B2B International collaborated with Kaspersky Lab this spring to conduct the Global Corporate IT Security Risks 2013 survey among companies located in the GCC.
Effective IT security training for employees is a key component of any strategy to combat cyber threats – according to the survey; four out of five of the most common internal security incidents recorded in the past 12 months were directly linked to staff actions. The figures for [add name of the country/region] show that:
• 35 per cent of respondents in the GCC reported accidental leakages of confidential data
• 20 per cent of respondents in the GCC reported employees losing corporate mobile devices with critical data stored on them
• 23 per cent of companies in the GCC encountered intentional staff-facilitated data leakages
• 13 per cent of companies in the GCC had dealt with incidents when confidential data got into the wrong hands due to the improper use of mobile devices (via a mobile email client, text messages, etc.)
Time and again, research shows that unintentional staff errors are behind a significant proportion of critical data leaks and IT security incidents.
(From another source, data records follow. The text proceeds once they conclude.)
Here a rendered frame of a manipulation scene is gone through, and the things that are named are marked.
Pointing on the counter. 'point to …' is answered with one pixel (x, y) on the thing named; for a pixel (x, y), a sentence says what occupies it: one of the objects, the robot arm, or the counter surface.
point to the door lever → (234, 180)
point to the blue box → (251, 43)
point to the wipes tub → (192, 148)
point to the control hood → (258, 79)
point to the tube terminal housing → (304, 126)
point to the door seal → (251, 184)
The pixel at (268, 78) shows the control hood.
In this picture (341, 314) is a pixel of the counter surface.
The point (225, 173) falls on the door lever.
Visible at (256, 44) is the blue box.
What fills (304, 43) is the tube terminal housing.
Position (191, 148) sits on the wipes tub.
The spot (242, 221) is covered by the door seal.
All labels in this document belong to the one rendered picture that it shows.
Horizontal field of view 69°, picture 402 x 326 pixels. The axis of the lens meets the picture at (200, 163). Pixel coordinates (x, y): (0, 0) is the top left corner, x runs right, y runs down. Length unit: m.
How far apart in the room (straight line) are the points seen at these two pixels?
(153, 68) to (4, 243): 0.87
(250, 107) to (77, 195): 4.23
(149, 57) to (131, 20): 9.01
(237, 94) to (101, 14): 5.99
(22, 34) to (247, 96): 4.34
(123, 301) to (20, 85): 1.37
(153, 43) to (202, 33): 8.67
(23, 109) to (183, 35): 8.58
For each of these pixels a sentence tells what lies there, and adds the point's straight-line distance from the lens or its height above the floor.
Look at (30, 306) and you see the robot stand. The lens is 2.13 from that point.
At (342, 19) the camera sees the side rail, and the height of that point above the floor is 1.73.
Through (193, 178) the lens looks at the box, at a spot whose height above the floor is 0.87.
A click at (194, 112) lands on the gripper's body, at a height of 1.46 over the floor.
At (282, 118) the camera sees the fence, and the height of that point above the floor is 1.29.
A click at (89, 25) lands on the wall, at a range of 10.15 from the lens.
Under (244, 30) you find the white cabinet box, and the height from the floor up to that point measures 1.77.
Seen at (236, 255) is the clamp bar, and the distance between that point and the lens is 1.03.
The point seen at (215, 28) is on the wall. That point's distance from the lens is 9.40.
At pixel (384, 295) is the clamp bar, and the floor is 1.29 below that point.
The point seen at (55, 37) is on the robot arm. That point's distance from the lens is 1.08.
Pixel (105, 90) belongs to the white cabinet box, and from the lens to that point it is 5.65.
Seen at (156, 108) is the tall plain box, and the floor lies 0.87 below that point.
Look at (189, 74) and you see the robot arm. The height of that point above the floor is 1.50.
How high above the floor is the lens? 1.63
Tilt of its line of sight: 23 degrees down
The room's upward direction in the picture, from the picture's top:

The key to addressing this challenge lies in ensuring that end users are adequately informed of IT security risks – and how best to avoid them.
While this clearly illustrates the importance of employee education in IT security, the question remains: who exactly should provide that training?
As B2B International’s experts determined, most companies believe that an organization’s in-house IT Department should train company employees in IT security matters — even though staff education is not one of the key functions of an IT Department. This additional workload affects performance: respondents noted that IT Departments have other important tasks and typically do not have time to educate their co-workers. Obviously, this can have a negative impact on the quality of training. A better outcome can be delivered by commissioning a third-party IT consultant with the requisite training expertise. However, only 11 per cent of respondents reported having done so.
The HR Department is involved in employee training at 8 per cent of the companies that took part in the survey. A similar number of companies delegate this matter to an Employee Training and Development Department. Roughly 3 per cent of respondents reported that they commission an outside corporate training provider.
These figures are more or less the same across regions, with some minor differences: for example, the highest percentage of companies assigning IT security training to their in-house IT Departments are located in the GCC (73 per cent), Japan (72 per cent), and North America (71 per cent); while organizations in South America (65 per cent) and Eastern Europe (57 per cent) do so less often. External IT consultants are most often hired to train company employees in South America (16 per cent) and Asia-Pacific, that is less so in Eastern Europe and the GCC (both 11 per cent).
In general, the importance of employee education in IT security is acknowledged by the overwhelming majority of companies — only 1 per cent of survey respondents stated that their companies do not train their staff in IT security at all. However, the quality of corporate education is open to question; after all, employee awareness about cyber threats has a direct impact on the extent to which a company’s IT security policies are followed and, as a result, on the overall degree to which a company is protected against cyber threats. Presently, the extent to which policies are being enforced is relatively low, with approximately 37 per cent of survey participants indicating that company employees do not always respect or diligently adhere to corporate IT security rules.